### Task description
Pull out of the data below the stretch of lines bounded by the one containing "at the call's" and the one containing "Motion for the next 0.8", both bounds included, unchanged.

Stored dataset items:
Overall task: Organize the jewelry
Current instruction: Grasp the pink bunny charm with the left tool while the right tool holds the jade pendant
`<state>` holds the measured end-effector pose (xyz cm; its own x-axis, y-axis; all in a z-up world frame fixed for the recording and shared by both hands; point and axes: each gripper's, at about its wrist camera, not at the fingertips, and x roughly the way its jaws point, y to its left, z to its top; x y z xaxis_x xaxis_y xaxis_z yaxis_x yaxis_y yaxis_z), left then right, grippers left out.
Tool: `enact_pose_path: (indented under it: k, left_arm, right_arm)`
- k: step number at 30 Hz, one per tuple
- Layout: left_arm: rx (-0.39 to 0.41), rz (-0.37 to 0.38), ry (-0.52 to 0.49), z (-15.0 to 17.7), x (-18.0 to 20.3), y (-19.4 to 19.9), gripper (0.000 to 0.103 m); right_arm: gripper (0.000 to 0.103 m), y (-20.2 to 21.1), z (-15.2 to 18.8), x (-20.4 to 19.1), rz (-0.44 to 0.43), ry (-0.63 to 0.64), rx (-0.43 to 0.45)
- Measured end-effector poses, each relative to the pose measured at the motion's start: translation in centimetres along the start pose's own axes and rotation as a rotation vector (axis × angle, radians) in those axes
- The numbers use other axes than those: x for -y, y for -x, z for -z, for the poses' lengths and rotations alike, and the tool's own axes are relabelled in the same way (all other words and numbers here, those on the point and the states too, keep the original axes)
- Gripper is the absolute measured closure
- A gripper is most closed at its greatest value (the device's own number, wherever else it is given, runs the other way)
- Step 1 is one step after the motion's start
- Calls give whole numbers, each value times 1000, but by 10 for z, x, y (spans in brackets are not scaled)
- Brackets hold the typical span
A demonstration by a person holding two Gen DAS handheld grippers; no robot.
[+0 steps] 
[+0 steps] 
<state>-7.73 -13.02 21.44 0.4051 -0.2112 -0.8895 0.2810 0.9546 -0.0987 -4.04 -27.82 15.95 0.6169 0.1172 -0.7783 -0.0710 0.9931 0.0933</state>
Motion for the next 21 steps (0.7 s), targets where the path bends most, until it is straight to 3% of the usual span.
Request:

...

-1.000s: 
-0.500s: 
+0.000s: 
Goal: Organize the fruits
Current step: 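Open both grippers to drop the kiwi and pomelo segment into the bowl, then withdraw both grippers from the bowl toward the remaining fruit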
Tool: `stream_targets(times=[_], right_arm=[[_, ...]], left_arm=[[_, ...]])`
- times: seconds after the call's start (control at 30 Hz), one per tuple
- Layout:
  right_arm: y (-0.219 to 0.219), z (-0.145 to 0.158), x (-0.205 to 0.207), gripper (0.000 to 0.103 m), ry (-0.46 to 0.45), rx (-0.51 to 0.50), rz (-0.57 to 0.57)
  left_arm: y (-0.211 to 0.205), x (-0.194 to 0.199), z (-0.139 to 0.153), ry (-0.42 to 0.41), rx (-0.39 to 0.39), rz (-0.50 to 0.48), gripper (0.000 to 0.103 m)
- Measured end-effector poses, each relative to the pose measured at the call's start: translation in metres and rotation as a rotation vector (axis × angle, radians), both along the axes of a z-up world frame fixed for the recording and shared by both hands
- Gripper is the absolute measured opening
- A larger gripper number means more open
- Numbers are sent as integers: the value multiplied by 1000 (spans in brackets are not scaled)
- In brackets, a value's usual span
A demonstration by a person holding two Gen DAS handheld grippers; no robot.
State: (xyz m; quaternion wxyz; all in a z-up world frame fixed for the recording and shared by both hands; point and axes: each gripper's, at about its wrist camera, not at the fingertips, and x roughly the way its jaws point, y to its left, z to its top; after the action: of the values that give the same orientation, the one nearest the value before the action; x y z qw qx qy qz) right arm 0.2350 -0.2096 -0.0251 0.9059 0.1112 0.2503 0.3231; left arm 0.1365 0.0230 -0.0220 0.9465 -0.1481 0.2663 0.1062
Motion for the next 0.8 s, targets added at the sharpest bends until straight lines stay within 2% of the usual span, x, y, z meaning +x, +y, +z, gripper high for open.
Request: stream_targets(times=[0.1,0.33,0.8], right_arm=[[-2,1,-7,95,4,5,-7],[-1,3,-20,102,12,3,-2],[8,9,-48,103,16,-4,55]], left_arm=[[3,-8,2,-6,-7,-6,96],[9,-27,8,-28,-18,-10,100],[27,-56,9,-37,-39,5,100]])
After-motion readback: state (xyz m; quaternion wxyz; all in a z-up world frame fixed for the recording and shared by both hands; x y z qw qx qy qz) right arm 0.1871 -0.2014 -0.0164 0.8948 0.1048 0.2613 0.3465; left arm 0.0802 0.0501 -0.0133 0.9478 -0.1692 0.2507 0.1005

### Exercise output
- Measured end-effector poses, each relative to the pose measured at the call's start: translation in metres and rotation as a rotation vector (axis × angle, radians), both along the axes of a z-up world frame fixed for the recording and shared by both hands
- Gripper is the absolute measured opening
- A larger gripper number means more open
- Numbers are sent as integers: the value multiplied by 1000 (spans in brackets are not scaled)
- In brackets, a value's usual span
A demonstration by a person holding two Gen DAS handheld grippers; no robot.
State: (xyz m; quaternion wxyz; all in a z-up world frame fixed for the recording and shared by both hands; point and axes: each gripper's, at about its wrist camera, not at the fingertips, and x roughly the way its jaws point, y to its left, z to its top; after the action: of the values that give the same orientation, the one nearest the value before the action; x y z qw qx qy qz) right arm 0.2350 -0.2096 -0.0251 0.9059 0.1112 0.2503 0.3231; left arm 0.1365 0.0230 -0.0220 0.9465 -0.1481 0.2663 0.1062
Motion for the next 0.8 s, targets added at the sharpest bends until straight lines stay within 2% of the usual span, x, y, z meaning +x, +y, +z, gripper high for open.

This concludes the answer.